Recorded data
------------------------------

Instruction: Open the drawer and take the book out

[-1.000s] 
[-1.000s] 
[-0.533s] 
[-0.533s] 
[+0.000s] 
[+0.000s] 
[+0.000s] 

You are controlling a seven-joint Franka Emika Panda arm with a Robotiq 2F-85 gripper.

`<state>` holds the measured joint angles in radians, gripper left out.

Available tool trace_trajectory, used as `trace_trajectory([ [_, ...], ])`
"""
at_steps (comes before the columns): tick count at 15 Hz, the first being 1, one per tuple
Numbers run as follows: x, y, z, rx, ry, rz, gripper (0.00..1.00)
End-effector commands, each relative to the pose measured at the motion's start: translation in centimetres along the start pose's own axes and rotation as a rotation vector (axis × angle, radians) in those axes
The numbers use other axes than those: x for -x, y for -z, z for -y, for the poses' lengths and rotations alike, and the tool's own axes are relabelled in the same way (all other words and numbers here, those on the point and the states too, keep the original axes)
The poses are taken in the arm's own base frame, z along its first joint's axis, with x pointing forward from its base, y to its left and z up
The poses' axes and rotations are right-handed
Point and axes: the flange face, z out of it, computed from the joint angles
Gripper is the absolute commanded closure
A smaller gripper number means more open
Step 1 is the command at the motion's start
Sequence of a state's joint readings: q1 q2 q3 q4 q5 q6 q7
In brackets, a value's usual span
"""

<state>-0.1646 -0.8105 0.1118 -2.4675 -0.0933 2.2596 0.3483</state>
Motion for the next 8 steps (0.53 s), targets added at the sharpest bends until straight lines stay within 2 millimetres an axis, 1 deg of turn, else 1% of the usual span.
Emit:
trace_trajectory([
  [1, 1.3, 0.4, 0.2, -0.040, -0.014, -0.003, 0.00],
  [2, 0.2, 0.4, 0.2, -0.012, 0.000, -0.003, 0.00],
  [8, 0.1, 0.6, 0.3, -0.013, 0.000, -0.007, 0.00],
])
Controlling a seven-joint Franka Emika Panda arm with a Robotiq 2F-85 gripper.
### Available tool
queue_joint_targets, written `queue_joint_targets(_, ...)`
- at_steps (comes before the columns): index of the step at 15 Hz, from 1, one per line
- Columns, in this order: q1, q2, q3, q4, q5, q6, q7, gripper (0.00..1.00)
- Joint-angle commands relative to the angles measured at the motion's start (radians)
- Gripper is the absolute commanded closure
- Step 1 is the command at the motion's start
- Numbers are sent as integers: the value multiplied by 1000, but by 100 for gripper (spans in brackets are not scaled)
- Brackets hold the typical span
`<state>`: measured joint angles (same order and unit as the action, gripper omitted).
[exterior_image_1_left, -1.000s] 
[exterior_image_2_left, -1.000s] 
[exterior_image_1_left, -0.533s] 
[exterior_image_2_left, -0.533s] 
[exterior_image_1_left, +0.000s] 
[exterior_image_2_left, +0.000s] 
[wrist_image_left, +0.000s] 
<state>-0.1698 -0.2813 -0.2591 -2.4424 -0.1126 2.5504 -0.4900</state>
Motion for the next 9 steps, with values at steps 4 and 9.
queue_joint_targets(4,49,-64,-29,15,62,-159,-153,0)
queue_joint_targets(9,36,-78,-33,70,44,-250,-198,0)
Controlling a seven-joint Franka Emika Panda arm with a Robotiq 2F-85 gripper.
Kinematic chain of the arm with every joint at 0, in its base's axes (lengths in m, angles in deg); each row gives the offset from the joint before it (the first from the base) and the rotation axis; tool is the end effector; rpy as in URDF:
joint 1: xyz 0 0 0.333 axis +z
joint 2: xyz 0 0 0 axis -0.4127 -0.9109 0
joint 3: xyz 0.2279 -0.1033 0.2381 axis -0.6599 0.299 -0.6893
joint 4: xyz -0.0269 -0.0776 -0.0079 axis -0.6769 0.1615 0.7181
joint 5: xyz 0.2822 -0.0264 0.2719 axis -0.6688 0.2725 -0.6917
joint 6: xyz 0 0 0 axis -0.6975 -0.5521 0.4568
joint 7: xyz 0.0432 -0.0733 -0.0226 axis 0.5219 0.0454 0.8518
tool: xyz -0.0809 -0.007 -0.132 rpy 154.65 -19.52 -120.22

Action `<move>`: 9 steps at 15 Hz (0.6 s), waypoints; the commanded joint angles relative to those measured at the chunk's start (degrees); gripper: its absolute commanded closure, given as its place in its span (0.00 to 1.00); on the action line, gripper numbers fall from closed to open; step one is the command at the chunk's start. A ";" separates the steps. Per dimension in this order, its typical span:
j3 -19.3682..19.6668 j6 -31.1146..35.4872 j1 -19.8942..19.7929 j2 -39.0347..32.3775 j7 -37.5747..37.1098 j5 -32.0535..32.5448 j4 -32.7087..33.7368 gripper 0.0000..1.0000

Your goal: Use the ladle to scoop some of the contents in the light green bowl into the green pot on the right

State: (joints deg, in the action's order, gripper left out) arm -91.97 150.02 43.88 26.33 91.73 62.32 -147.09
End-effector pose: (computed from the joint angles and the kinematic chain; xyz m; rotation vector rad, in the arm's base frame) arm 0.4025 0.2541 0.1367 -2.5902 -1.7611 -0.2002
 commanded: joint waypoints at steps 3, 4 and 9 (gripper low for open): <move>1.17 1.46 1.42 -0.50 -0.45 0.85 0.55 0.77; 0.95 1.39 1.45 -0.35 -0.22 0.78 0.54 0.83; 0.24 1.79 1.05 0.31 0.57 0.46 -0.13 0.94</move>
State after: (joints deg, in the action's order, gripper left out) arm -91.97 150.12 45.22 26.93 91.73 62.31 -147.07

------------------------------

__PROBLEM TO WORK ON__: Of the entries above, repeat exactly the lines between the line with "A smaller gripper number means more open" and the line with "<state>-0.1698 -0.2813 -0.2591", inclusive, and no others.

__TASK OUTPUT__:
A smaller gripper number means more open
Step 1 is the command at the motion's start
Sequence of a state's joint readings: q1 q2 q3 q4 q5 q6 q7
In brackets, a value's usual span
"""

<state>-0.1646 -0.8105 0.1118 -2.4675 -0.0933 2.2596 0.3483</state>
Motion for the next 8 steps (0.53 s), targets added at the sharpest bends until straight lines stay within 2 millimetres an axis, 1 deg of turn, else 1% of the usual span.
Emit:
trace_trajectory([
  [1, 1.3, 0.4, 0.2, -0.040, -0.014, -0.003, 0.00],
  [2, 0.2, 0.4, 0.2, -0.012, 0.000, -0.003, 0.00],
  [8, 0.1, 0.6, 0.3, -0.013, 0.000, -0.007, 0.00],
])
Controlling a seven-joint Franka Emika Panda arm with a Robotiq 2F-85 gripper.
### Available tool
queue_joint_targets, written `queue_joint_targets(_, ...)`
- at_steps (comes before the columns): index of the step at 15 Hz, from 1, one per line
- Columns, in this order: q1, q2, q3, q4, q5, q6, q7, gripper (0.00..1.00)
- Joint-angle commands relative to the angles measured at the motion's start (radians)
- Gripper is the absolute commanded closure
- Step 1 is the command at the motion's start
- Numbers are sent as integers: the value multiplied by 1000, but by 100 for gripper (spans in brackets are not scaled)
- Brackets hold the typical span
`<state>`: measured joint angles (same order and unit as the action, gripper omitted).
[exterior_image_1_left, -1.000s] 
[exterior_image_2_left, -1.000s] 
[exterior_image_1_left, -0.533s] 
[exterior_image_2_left, -0.533s] 
[exterior_image_1_left, +0.000s] 
[exterior_image_2_left, +0.000s] 
[wrist_image_left, +0.000s] 
<state>-0.1698 -0.2813 -0.2591 -2.4424 -0.1126 2.5504 -0.4900</state>

The output is finished.